Welcome to our book recommendation page. Our aim here is to alert leaders, their staffs, and the business community to books and ideas that we hope could be of some practical significance towards addressing the many problems that we face today in our communities, our states, and country-wide. These books may not necessarily have obvious significance to leadership or reflect a clear path towards new policy or legislation. However, in the spirit that luck comes to the prepared, we note that innovation and new solutions to old problems can rarely be planned for in advance and are often the result of the serendipitious meeting of the right idea with the right person at the right time.

If you have a recommendation of your own, or a constructive comment, please email Ken Morton at kmorton@sllf.org.

February, 2010

The Department of Mad Scientists: How DARPA* Is Remaking Our World, from the Internet to Artificial Limbs
*Defense Advanced Research Projects Agency
By Michael Belfiore

A government program that works!

DARPA (Defense Advanced Research Projects Agency), the federal agency founded by President Eisenhower as a response to the Soviet launch of Sputnik, has succeeded beyond its expectations. Its primary mission is to give the United States a technological edge over everyone else and to ensure that the U.S. is never surprised by the technological innovations of other nations. It is also a spectacular model for research and development and has proven many times over that world-changing technical developments do not require enormous investments and large bureaucracies.

DARPA researchers and contractors can take much of the credit for inventing the internet, for beginning to develop robots that can provide emergency care to soldiers in the field, for developing vehicles that can navigate without human intervention, and to one of its current objectives to develop complete energy self-sufficiency through a variety of possibilities from solar panels of unprecedented efficiency to portable hydroelectric generators that could be installed in the field wherever there is running water.

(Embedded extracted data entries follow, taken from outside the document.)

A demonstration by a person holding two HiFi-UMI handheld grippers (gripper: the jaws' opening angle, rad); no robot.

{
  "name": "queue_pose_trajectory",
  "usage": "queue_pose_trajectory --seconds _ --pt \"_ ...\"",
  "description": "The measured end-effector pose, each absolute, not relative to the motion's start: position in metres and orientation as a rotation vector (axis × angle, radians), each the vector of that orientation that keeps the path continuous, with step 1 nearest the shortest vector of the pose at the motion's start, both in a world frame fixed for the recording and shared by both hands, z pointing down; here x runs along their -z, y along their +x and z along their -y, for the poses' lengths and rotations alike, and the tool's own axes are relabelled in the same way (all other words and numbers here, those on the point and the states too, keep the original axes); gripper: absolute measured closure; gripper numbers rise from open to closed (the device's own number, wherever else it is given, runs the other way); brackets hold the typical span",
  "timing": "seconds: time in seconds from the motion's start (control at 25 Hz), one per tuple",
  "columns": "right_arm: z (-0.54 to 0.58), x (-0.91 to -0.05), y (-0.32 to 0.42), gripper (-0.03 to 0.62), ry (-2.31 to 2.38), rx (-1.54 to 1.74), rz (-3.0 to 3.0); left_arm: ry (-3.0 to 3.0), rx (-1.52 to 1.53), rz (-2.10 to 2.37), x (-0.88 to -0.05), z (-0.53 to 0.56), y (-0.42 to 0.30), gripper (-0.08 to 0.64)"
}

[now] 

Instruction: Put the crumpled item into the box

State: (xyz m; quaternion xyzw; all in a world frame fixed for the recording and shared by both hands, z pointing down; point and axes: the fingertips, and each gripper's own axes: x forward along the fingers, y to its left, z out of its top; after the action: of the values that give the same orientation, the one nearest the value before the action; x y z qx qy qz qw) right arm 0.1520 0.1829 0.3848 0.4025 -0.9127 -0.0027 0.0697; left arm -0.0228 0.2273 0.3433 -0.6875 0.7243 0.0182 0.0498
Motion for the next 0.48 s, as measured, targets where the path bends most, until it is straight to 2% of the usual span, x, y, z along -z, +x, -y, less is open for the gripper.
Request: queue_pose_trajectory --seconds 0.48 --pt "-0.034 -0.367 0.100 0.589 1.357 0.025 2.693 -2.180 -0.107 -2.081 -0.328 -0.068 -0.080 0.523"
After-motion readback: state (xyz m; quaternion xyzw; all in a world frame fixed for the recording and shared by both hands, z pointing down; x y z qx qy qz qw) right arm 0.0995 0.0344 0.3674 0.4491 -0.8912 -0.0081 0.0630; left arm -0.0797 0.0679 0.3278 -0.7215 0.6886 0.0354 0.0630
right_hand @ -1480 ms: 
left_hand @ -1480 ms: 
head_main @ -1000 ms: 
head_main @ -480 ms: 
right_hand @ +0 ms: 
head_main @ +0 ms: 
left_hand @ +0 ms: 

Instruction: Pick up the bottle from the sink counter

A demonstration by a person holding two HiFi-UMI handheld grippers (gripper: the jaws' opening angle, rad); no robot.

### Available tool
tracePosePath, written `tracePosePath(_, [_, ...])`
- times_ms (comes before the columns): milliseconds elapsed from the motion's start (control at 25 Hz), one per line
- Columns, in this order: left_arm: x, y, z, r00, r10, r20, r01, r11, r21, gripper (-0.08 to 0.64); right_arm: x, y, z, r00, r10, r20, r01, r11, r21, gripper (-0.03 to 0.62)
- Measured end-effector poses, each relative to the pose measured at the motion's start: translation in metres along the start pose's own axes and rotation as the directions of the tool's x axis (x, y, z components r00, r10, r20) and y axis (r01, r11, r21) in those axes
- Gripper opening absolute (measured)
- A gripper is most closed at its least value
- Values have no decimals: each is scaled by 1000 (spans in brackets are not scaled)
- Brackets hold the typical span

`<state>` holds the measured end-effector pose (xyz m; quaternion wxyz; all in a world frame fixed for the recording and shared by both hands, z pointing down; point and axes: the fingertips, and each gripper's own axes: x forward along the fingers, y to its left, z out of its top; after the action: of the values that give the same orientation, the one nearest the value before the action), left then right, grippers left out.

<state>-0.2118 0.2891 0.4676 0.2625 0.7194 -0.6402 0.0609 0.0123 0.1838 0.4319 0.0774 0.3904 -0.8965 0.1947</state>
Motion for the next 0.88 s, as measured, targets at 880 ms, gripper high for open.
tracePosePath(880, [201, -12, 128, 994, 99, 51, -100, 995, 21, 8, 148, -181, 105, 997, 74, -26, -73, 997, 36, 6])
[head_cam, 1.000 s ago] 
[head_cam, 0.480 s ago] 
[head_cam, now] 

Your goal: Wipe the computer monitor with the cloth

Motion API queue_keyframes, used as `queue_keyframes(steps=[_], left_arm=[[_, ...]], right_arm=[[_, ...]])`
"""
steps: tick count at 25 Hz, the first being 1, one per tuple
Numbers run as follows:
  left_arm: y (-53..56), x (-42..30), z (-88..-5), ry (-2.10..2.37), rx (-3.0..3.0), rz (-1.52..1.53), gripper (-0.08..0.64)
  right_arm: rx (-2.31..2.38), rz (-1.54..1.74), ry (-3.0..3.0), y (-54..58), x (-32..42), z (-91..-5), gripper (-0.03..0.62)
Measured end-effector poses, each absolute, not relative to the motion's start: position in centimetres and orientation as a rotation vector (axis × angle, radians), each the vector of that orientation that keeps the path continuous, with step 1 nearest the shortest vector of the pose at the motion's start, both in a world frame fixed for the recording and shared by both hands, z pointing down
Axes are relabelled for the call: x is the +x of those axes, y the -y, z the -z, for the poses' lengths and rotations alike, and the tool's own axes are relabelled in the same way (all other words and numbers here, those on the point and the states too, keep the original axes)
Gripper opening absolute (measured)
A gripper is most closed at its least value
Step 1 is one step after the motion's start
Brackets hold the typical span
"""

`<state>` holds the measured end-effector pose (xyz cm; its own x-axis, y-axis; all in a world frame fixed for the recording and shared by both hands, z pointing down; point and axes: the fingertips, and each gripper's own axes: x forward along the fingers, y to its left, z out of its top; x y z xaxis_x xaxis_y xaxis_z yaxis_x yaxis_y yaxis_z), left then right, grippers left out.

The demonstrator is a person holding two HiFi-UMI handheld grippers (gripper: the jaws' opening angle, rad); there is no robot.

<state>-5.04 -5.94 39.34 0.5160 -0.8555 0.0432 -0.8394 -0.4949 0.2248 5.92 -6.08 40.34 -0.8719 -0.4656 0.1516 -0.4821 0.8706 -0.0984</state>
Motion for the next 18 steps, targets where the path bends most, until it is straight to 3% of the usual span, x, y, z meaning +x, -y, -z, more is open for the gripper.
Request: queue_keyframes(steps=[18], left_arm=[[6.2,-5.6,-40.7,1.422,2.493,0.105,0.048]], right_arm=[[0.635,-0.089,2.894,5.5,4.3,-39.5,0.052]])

DARPA’s focus continues to be military, but as an agency it is open both to ideas from any source and to applications of its research to any practical purpose. Its management style is hands off and it often inspires innovation by running contests and awarding prizes. All its directors are term limited so that trying to keep their jobs can never be a priority and they have a strong incentive to accomplish their missions within the two to six year period that they will remain at DARPA.

 
James Michael Curley: A Short Biography with Personal Reminiscences
by William M. Bulger

William M. Bulger, former President of the Massachusetts Senate and long time friend of the SLLF, has written a brief but lively biography of one of his heroes: James Michael Curley, the U.S. Congressman, Mayor of Boston, jailbird twice over, and Governor of Massachusetts, who lived from 1874 to 1958. We follow Curley’s life from his first neighborhood campaigns to the heights of success in politics and leadership and to his eventual descent as the game of politics changed, fortunes sank, and new leaders and constituencies arose.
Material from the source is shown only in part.